In an interview at his office Tuesday, Riley said the two biggest changes in the trafficking landscape since he came to Chicago in 2010 have been the entrenchment of Mexico's cartels in the Midwest and the resurgence of heroin, including in suburban neighborhoods.
Heroin has become more popular, in part, because it's now available in easier-to-use powder form and can be snorted rather than having to be injected with needles, he explained.
"People who never would have done heroin are doing it today," Riley said.
As the special agent in charge in Chicago, Riley has directed DEA operations in Illinois, Indiana, Wisconsin, Minnesota and North Dakota. His previous posts included head of the agency's El Paso, Texas, office.
In recent years, Riley highlighted how Mexican cartel operatives had pushed deep inside the U.S., including Chicago, which has become a hub through which the syndicates distribute drugs farther afield.
"They've cemented themselves," Riley said.
Riley also backed the creation of a Chicago Strike Force headquarters, which opened last year. At the new facility, federal agents, police and prosecutors work together year-round, often targeting the point of contact between cartel-backed traffickers and local gangs who serve as street-level salesmen.

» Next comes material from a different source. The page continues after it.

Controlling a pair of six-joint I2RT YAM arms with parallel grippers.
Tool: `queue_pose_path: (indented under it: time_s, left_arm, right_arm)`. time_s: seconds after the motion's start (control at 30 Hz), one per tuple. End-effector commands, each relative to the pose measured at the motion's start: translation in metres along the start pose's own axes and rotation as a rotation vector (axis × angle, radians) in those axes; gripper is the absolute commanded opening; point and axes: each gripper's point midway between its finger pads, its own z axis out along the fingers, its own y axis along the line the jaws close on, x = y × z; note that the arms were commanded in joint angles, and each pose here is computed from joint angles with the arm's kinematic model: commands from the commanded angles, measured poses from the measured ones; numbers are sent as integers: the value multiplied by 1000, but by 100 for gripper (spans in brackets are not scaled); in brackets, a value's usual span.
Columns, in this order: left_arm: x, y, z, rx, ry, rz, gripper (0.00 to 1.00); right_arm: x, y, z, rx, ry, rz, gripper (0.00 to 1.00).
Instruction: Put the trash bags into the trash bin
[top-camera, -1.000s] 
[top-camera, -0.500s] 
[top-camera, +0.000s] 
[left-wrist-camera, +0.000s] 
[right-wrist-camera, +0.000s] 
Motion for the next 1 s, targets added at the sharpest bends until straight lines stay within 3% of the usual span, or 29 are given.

In 2013, Riley joined the non-governmental Chicago Crime Commission in naming Sinaloa cartel boss Joaquin "El Chapo" Guzman, as the city's new Public Enemy No. 1 — the same label once assigned to gangster Al Capone.
Mexican authorities captured Guzman earlier this year; they haven't indicated whether he might be extradited to face trial in Chicago or another American city.
Riley is expected to begin his new job next month. His replacement in Chicago has not been named.